From the total sample (n=322), 34% (n=108) received a European regulatory measure, and also 34% (n=108) had a Belgian measure applied. Overall, 63% (n=202) of the total sample was submitted for reimbursement in Belgium, and of these, 83% (n=167) were reimbursed at the time of assessment. The median regulatory assessment time at the European level was approximately 14 months, while the median Belgian reimbursement assessment time was approximately 11 months. The study found that regulatory measures did not significantly impact the European or national assessment times or status. A significant reduction in European regulatory assessment time was observed only in the cases of the PRIME scheme (p=0.0087) and accelerated assessment (p<0.0001). The study also indicated a positive association (p=0.0019) between the application of European measures and the application of Belgian measures. However, this significant association was not found for specific measures individually, with the exception of the accelerated assessment (p<0.0001). Medicines undergoing accelerated assessment were more likely to also receive a Belgian measure.

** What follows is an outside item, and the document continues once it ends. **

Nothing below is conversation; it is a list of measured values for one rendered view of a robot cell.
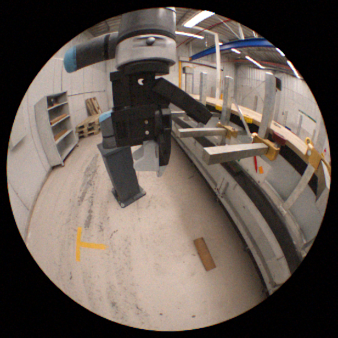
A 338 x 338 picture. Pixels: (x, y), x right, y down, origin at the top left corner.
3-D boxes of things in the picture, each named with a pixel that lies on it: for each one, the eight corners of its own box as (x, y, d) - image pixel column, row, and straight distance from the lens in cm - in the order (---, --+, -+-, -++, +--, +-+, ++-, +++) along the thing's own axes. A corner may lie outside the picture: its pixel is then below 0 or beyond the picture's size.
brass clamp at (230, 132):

This study shows that while European regulatory measures targeting UMNs often trigger corresponding actions in Belgium, this alignment does not necessarily shorten the time from regulatory submission to reimbursement. Lacking submission for reimbursement by pharmaceutical companies appears to be the most frequent reason for absent reimbursement in Belgium. European policy initiatives promoting timely market entry across member states could be crucial for improving patient access.
在欧洲层面,已出台多项监管措施(即优先药物(PRIME)计划、加速评估、有条件上市许可和特殊情况下的授权),旨在加快针对未满足医疗需求(UMN)药物的上市许可进程。然而,这些措施对国家层面后续市场准入决策的潜在影响,以及最终利用这些支持措施的药物能否更早惠及患者,仍不明确。
本研究旨在(1)评估此类欧洲监管措施对在比利时国家背景下这组药物成功申请数量和报销时间的影响,以及(2)评估欧洲监管措施的应用与比利时措施(即早期准入途径和管理进入协议)之间的关联。
本研究纳入了2015年至2020年间获得欧洲集中上市许可的322种药物,不包括仿制药/生物类似药。对于这组药物,从负责的欧洲和比利时当局网站提取了有关欧洲和比利时监管及市场准入措施的数据,并补充了截至2022年12月所需的信息。采用回归分析评估欧洲法规应用与比利时措施之间的关联。采用生存分析和回归分析来测试此类监管措施对比利时报销时间和报销率的影响。
在总样本(n = 322)中,34%(n = 108)获得了欧洲监管措施,同样有34%(n = 108)应用了比利时措施。总体而言,总样本中有63%(n = 202)在比利时提交了报销申请,其中83%(n = 167)在评估时获得了报销。欧洲层面的监管评估中位时间约为14个月,而比利时报销评估中位时间约为11个月。研究发现,监管措施对欧洲或国家评估时间或状态没有显著影响。仅在PRIME计划(p = 0.0087)和加速评估(p < 0.0001)的情况下,观察到欧洲监管评估时间有显著缩短。该研究还表明欧洲措施的应用与比利时措施的应用之间存在正相关(p = 0.0019)。然而,除加速评估外(p < 0.0001),个别特定措施未发现这种显著关联。接受加速评估的药物更有可能也获得比利时措施。
本研究表明,虽然针对UMN的欧洲监管措施通常会在比利时引发相应行动,但这种一致性并不一定能缩短从监管提交到报销的时间。制药公司未提交报销申请似乎是比利时未报销的最常见原因。促进成员国及时市场准入的欧洲政策举措对于改善患者可及性可能至关重要。